An estimated 880,000 abandoned oil and gas wells dot the United States. These orphaned wells, some of which were deserted as long as a century ago, can leak toxic oil and gas into the groundwater and air. They also emit methane, the planet-warming primary component of natural gas. In 2021, Congress appropriated $4.7 billion to help clean up the mess by giving states the money they need to seal the wells and remediate their surroundings. Over the last two years, the federal Department of Interior has doled out nearly $1 billion of this total. As of March, more than 7,700 wells have been remediated as a result.

But with hundreds of thousands of orphaned wells still to go, the road ahead is rocky, in part because states are struggling to meet the Interior Department’s requirements for receiving the remaining funding. The federal agency awarded an initial $25 million each to roughly 30 states with few strings attached. To receive funding from the next tranche, however, the agency has required that states demonstrate that their remediation efforts meet standards outlined in the Endangered Species Act and the National Historic Preservation Act. As a result, state oil and gas departments, which have little to no experience navigating such requirements, are hiring additional staff and creating new procedures to ensure that, as they clean up thousands of decrepit and leaky oil wells across the nation, they also protect endangered species and cultural sites. The early results of these added requirements show that the pace of cleanup is slowing: Texas, for example, plugged 60 percent fewer wells during the first five months of receiving a recent round of federal funding compared to the period following an earlier grant that did not include these requirements.

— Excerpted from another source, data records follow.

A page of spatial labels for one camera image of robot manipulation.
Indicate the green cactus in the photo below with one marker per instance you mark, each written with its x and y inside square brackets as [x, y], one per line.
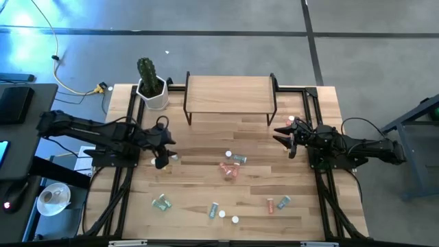
[148, 75]

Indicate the wooden shelf black metal legs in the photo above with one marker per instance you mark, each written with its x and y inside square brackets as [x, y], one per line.
[229, 94]

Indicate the black computer mouse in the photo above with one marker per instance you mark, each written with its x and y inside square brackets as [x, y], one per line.
[15, 195]

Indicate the black desk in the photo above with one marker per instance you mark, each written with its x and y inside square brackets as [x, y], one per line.
[34, 137]

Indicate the smartphone with lit screen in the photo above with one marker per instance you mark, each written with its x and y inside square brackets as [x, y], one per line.
[2, 152]

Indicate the white paper sheet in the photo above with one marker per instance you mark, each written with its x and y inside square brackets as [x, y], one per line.
[82, 163]

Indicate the blue-grey metal cart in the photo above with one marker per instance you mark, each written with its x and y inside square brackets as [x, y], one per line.
[406, 158]

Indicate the black desk crossbar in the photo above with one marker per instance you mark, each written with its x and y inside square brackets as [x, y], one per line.
[61, 173]

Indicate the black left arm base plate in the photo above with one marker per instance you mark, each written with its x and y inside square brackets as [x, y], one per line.
[113, 161]

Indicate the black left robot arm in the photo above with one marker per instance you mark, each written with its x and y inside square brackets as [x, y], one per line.
[85, 130]

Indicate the small coffee cup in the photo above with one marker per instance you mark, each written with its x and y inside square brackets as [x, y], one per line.
[47, 196]

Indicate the yellow plug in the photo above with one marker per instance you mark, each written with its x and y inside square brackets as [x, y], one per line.
[99, 89]

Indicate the black aluminium table frame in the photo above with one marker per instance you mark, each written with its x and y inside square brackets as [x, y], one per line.
[188, 244]

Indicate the black bar-shaped device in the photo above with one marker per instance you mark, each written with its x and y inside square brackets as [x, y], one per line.
[17, 77]

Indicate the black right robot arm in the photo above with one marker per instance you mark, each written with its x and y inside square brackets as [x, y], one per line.
[370, 147]

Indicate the white faceted plant pot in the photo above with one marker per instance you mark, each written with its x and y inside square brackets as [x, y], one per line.
[159, 101]

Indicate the black flat box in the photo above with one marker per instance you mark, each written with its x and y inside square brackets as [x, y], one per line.
[15, 104]

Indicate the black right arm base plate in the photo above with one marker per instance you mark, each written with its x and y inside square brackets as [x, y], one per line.
[329, 164]

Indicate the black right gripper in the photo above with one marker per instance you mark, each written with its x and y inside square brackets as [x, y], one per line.
[302, 135]

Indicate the silver metal bracket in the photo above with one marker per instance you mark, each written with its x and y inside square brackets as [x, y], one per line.
[127, 243]
[319, 244]

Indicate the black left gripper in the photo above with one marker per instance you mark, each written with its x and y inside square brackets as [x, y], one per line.
[157, 137]

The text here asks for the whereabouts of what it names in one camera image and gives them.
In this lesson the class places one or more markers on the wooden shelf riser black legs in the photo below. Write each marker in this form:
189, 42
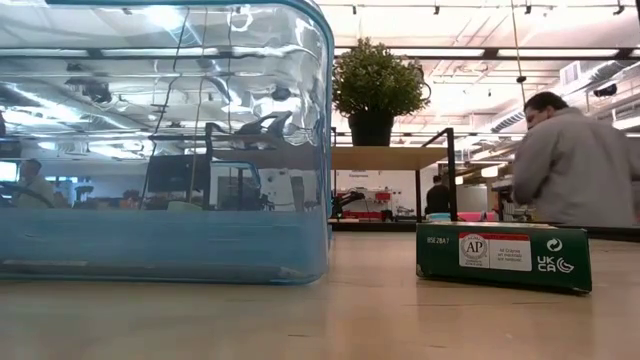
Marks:
385, 157

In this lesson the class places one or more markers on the pink object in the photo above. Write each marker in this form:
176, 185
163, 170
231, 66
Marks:
475, 216

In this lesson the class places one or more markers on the person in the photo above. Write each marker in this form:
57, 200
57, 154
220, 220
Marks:
575, 165
32, 187
437, 197

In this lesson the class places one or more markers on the background black robot arm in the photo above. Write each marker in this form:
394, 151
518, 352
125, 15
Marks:
345, 200

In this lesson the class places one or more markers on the black aluminium table frame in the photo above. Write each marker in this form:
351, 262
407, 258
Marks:
615, 231

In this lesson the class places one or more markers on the round black ceiling fixture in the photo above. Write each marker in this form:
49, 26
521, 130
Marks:
281, 93

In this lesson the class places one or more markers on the green potted plant black pot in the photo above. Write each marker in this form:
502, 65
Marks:
377, 80

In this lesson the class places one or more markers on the black monitor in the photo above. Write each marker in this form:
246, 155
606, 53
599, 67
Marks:
175, 172

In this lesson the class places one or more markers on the blue transparent plastic pencil case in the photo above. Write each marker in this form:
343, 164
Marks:
150, 240

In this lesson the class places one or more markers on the black ceiling security camera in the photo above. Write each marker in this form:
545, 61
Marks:
605, 90

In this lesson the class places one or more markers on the pale teal object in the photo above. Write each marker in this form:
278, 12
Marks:
439, 216

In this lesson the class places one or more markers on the green yellow crayon box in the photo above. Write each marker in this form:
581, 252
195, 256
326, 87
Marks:
500, 255

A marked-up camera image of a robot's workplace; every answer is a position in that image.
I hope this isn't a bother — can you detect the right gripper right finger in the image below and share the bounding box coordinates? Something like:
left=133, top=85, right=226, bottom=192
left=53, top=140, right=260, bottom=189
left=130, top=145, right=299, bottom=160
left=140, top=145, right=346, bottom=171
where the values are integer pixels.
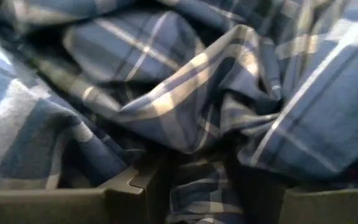
left=278, top=187, right=358, bottom=224

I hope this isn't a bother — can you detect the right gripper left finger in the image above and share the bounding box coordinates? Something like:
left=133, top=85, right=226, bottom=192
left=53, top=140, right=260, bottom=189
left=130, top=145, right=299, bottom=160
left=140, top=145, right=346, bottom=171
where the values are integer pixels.
left=0, top=161, right=167, bottom=224

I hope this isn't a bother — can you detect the blue plaid shirt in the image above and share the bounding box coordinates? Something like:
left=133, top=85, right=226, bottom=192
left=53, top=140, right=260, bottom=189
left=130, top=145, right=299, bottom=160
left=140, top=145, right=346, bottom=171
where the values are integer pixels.
left=0, top=0, right=358, bottom=224

“Each tranche seems to get a little harder, a little higher cost, a little more complexity, a greater burden,’” said Dennis Hatfield, Kentucky’s oil and gas division director. “We want to plug them all, but if they [federal officials] make it hard enough, states are going to struggle to meet that standard.”

It’s supposed to be oil and gas companies, rather than state officials like Hatfield, who are responsible for cleaning up well sites. But when companies go bankrupt or otherwise disappear, the responsibility falls to states, tribes, and the federal government. When Congress passed the Bipartisan Infrastructure Law, it included three rounds of grants to help clear the growing backlog of orphan wells. The initial grant of up to $25 million per state was intended to put plugging companies back to work at a time when oil prices were low and the industry was in free fall. Most states have already used that funding, and they’ve reported the amount of avoided methane emissions as a result. (In a report to Congress late last year, the Interior Department noted that regulators in California, Colorado, Louisiana, and New Mexico had plugged 328 of roughly 500 orphan wells that were emitting the equivalent of approximately 11,500 metric tons of carbon dioxide a year.)

The second tranche of money, which consists of so-called formula grants and makes up nearly half of the total $4.7 billion appropriated in the infrastructure law, comes with additional requirements. States are currently in the process of applying for and receiving funding from this second tranche. The final tranche, which consists of so-called performance grants that the Interior Department has not yet begun disbursing, are intended to incentivize state legislatures to provide matching funds for cleanup and encourage policy reforms to reduce orphan well burdens going forward.